• TO DO:
Repeat every record below exactly as written.

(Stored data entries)
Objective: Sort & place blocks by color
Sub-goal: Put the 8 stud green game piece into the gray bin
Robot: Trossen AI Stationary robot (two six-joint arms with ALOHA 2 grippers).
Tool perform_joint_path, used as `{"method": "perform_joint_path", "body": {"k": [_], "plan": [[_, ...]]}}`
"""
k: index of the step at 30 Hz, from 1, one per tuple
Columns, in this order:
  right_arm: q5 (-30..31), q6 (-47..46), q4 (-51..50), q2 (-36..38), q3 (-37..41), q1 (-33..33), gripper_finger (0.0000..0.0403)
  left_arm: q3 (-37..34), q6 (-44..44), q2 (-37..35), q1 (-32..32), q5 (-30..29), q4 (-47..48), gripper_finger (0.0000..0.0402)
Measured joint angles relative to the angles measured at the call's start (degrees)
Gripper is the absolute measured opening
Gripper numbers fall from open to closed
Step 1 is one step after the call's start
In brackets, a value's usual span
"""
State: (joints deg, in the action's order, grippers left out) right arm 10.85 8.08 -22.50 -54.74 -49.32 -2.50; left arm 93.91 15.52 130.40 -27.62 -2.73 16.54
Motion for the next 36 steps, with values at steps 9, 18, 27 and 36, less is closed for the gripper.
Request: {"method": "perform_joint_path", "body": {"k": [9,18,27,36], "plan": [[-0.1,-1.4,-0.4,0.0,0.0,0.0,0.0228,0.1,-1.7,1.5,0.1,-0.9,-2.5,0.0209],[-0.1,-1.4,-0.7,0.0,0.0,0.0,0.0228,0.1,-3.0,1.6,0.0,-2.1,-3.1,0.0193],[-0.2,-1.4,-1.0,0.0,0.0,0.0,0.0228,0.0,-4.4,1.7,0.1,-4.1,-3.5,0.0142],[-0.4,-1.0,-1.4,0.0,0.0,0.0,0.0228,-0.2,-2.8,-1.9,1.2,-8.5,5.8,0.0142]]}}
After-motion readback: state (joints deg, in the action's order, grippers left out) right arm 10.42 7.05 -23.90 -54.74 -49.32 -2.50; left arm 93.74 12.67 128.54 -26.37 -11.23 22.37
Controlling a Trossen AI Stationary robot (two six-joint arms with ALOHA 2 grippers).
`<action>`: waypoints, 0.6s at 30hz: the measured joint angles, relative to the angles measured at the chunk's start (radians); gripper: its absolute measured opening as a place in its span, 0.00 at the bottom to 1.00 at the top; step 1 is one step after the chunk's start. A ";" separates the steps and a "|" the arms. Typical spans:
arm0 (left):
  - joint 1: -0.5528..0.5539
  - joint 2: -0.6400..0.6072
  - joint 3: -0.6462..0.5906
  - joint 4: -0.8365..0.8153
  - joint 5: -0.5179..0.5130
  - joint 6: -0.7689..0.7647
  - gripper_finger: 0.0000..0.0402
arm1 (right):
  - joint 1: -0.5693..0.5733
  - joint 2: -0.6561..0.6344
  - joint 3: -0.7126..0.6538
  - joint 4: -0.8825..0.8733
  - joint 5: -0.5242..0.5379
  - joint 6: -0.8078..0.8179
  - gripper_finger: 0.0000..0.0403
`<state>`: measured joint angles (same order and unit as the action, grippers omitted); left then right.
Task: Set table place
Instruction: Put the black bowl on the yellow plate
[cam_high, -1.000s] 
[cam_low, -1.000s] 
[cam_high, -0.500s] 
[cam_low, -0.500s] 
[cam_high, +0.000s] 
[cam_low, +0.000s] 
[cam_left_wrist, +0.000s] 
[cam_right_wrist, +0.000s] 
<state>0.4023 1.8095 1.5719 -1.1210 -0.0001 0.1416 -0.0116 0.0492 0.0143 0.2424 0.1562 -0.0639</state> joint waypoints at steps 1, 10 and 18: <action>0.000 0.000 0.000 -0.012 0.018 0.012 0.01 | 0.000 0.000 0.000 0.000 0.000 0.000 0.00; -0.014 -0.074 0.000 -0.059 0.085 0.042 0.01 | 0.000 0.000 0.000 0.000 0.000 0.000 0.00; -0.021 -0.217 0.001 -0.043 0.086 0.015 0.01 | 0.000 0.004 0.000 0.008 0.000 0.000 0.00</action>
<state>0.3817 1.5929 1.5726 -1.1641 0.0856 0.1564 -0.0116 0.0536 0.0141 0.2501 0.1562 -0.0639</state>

• EXERCISE ANSWER:
Objective: Sort & place blocks by color
Sub-goal: Put the 8 stud green game piece into the gray bin
Robot: Trossen AI Stationary robot (two six-joint arms with ALOHA 2 grippers).
Tool perform_joint_path, used as `{"method": "perform_joint_path", "body": {"k": [_], "plan": [[_, ...]]}}`
"""
k: index of the step at 30 Hz, from 1, one per tuple
Columns, in this order:
  right_arm: q5 (-30..31), q6 (-47..46), q4 (-51..50), q2 (-36..38), q3 (-37..41), q1 (-33..33), gripper_finger (0.0000..0.0403)
  left_arm: q3 (-37..34), q6 (-44..44), q2 (-37..35), q1 (-32..32), q5 (-30..29), q4 (-47..48), gripper_finger (0.0000..0.0402)
Measured joint angles relative to the angles measured at the call's start (degrees)
Gripper is the absolute measured opening
Gripper numbers fall from open to closed
Step 1 is one step after the call's start
In brackets, a value's usual span
"""
State: (joints deg, in the action's order, grippers left out) right arm 10.85 8.08 -22.50 -54.74 -49.32 -2.50; left arm 93.91 15.52 130.40 -27.62 -2.73 16.54
Motion for the next 36 steps, with values at steps 9, 18, 27 and 36, less is closed for the gripper.
Request: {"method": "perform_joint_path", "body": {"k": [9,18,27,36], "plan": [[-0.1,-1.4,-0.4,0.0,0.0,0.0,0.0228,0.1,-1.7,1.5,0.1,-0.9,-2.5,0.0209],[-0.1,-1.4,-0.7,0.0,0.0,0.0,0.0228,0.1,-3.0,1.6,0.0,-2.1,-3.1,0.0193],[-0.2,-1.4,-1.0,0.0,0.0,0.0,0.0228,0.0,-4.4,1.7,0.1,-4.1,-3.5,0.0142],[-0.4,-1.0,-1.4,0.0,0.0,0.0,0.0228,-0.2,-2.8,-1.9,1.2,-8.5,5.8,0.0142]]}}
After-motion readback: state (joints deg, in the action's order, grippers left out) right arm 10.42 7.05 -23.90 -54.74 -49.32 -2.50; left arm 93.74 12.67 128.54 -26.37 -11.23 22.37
Controlling a Trossen AI Stationary robot (two six-joint arms with ALOHA 2 grippers).
`<action>`: waypoints, 0.6s at 30hz: the measured joint angles, relative to the angles measured at the chunk's start (radians); gripper: its absolute measured opening as a place in its span, 0.00 at the bottom to 1.00 at the top; step 1 is one step after the chunk's start. A ";" separates the steps and a "|" the arms. Typical spans:
arm0 (left):
  - joint 1: -0.5528..0.5539
  - joint 2: -0.6400..0.6072
  - joint 3: -0.6462..0.5906
  - joint 4: -0.8365..0.8153
  - joint 5: -0.5179..0.5130
  - joint 6: -0.7689..0.7647
  - gripper_finger: 0.0000..0.0402
arm1 (right):
  - joint 1: -0.5693..0.5733
  - joint 2: -0.6561..0.6344
  - joint 3: -0.7126..0.6538
  - joint 4: -0.8825..0.8733
  - joint 5: -0.5242..0.5379
  - joint 6: -0.8078..0.8179
  - gripper_finger: 0.0000..0.0403
`<state>`: measured joint angles (same order and unit as the action, grippers omitted); left then right.
Task: Set table place
Instruction: Put the black bowl on the yellow plate
[cam_high, -1.000s] 
[cam_low, -1.000s] 
[cam_high, -0.500s] 
[cam_low, -0.500s] 
[cam_high, +0.000s] 
[cam_low, +0.000s] 
[cam_left_wrist, +0.000s] 
[cam_right_wrist, +0.000s] 
<state>0.4023 1.8095 1.5719 -1.1210 -0.0001 0.1416 -0.0116 0.0492 0.0143 0.2424 0.1562 -0.0639</state> joint waypoints at steps 1, 10 and 18: <action>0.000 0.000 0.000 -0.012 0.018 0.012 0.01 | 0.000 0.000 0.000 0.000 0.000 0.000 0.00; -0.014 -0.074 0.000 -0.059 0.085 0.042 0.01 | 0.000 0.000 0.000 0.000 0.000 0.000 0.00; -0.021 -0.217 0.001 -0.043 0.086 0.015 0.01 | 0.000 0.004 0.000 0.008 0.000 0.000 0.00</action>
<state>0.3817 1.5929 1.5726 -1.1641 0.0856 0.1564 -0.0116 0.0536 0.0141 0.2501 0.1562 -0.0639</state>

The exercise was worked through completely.